Zaman serisi analizinin amacı nedir?


29

Zaman serisi analizinin amacı nedir?

Regresyon ve makine öğrenmesi gibi, belirgin kullanım durumları olan birçok başka istatistiksel yöntem vardır: regresyon iki değişken arasındaki ilişki hakkında bilgi sağlayabilirken, makine öğrenmesi tahmin için mükemmeldir.

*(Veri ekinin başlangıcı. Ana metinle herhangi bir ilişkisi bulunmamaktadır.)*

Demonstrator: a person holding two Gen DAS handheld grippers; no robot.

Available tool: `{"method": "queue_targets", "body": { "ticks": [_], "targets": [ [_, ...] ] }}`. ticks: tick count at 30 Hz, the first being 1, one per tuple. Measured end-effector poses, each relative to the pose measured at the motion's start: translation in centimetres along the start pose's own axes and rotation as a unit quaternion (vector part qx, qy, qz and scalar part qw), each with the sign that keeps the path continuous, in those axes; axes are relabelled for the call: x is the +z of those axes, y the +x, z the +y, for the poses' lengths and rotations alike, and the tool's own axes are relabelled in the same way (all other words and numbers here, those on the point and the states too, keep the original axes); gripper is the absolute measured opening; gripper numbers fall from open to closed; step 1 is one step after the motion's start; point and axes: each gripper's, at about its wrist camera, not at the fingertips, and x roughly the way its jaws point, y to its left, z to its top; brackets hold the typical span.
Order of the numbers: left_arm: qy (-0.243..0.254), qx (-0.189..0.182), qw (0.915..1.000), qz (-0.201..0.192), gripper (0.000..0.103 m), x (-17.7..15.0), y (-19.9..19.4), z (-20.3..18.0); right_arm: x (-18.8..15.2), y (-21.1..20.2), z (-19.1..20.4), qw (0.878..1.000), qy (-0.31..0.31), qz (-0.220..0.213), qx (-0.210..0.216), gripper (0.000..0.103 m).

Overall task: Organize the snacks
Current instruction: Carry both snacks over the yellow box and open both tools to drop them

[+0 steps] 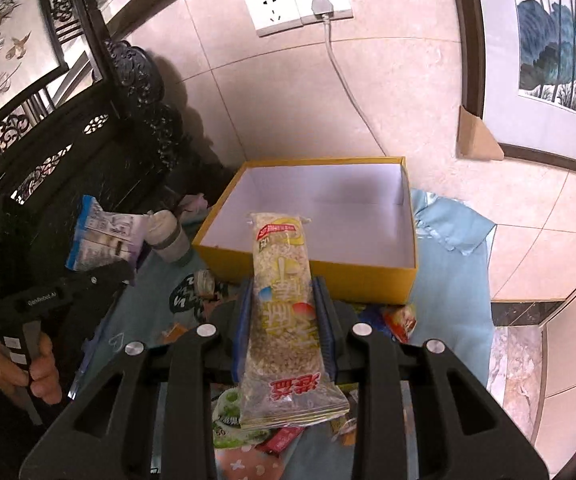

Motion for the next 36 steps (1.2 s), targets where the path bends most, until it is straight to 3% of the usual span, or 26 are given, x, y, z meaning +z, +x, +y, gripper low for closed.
{"method": "queue_targets", "body": {
  "ticks": [5,8,9,11,12,13,15,17,20,23,25,28,30,33,36],
  "targets": [
    [-0.007,0.009,0.9998,-0.015,0.010,3.2,1.6,-0.6,3.1,1.2,-0.4,1.000,0.005,-0.003,-0.006,0.030],
    [0.006,0.015,0.9991,-0.038,0.011,7.4,2.7,-2.7,6.9,1.5,-0.4,1.000,0.009,-0.019,-0.023,0.030],
    [0.012,0.027,0.9983,-0.049,0.017,9.0,3.1,-3.4,8.4,1.7,-0.5,0.999,0.010,-0.024,-0.030,0.031],
    [0.020,0.068,0.9960,-0.053,0.101,11.1,4.4,-4.0,11.1,3.1,-1.3,0.996,0.011,-0.011,-0.086,0.064],
    [0.014,0.097,0.9938,-0.053,0.101,11.8,5.1,-3.8,11.4,3.3,-1.8,0.994,0.009,-0.009,-0.109,0.073],
    [0.002,0.111,0.9925,-0.050,0.101,12.2,5.5,-3.2,11.4,3.3,-2.2,0.993,0.008,-0.005,-0.114,0.073],
    [-0.037,0.102,0.9936,-0.030,0.101,11.6,5.8,-1.5,10.4,3.0,-2.4,0.993,0.008,-0.001,-0.114,0.073],
    [-0.058,0.093,0.9933,-0.036,0.101,10.0,5.4,-0.3,8.5,2.7,-2.3,0.993,-0.002,0.006,-0.116,0.073],
    [-0.053,0.118,0.9913,-0.023,0.101,6.1,5.5,0.5,4.8,2.7,-2.1,0.992,-0.016,0.028,-0.119,0.073],
    [-0.026,0.126,0.9917,0.006,0.101,0.5,6.0,0.5,-0.1,2.9,-2.2,0.991,-0.018,0.056,-0.120,0.073],
    [0.026,0.133,0.9899,0.041,0.101,-4.2,6.7,-0.1,-3.2,3.3,-2.4,0.990,-0.016,0.074,-0.121,0.073],
    [0.136,0.145,0.9765,0.084,0.101,-11.0,7.7,-1.9,-8.9,3.9,-3.4,0.985,-0.007,0.107,-0.134,0.073],
    [0.179,0.138,0.9678,0.111,0.101,-14.4,8.3,-2.5,-11.3,4.4,-3.9,0.982,0.008,0.127,-0.139,0.073],
    [0.192,0.131,0.9630,0.137,0.101,-17.2,9.1,-2.5,-14.5,5.1,-4.6,0.979,0.038,0.149,-0.131,0.073],
    [0.181,0.127,0.9653,0.139,0.101,-17.7,9.8,-2.1,-16.2,6.1,-4.6,0.975,0.023,0.165,-0.145,0.073]
  ]
}}
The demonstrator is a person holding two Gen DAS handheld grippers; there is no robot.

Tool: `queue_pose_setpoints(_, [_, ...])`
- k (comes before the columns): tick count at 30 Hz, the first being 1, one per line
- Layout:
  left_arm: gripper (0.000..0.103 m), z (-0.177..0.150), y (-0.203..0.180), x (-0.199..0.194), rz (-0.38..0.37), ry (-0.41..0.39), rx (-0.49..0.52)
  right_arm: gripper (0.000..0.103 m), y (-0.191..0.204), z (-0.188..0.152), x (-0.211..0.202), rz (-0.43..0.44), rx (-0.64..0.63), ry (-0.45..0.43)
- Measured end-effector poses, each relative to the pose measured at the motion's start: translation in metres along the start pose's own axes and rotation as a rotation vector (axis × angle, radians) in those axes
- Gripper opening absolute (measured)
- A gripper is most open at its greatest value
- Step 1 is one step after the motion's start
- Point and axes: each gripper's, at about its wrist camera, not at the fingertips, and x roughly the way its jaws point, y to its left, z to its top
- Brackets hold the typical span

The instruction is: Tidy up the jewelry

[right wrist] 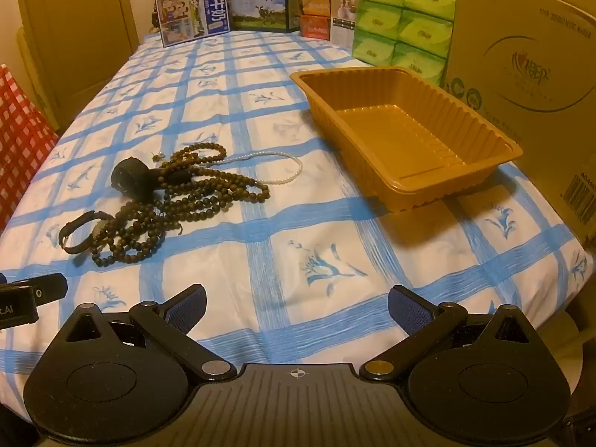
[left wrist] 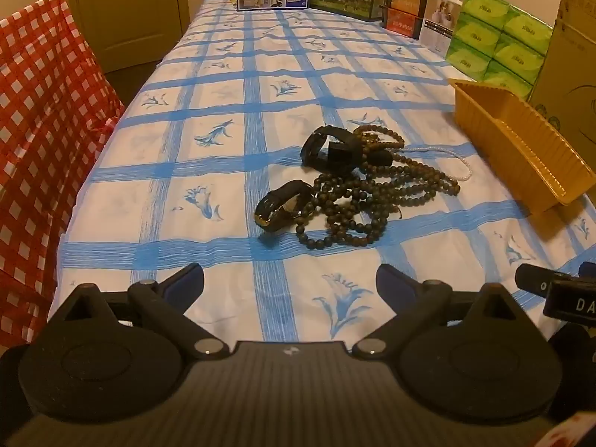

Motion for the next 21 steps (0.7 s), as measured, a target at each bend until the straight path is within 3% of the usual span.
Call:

Ancak bu arada, zaman serileri analizinin ne için iyi olduğunu anlamıyorum. Elbette, bir ARIMA modelini takıp tahmin için kullanabilirim, ancak bu öngörü için güven aralığının çok büyük olması ne işe yarar ki? Dünya tarihindeki en veriye dayalı endüstri olmasına rağmen hiç kimsenin borsayı tahmin edememesinin bir nedeni var.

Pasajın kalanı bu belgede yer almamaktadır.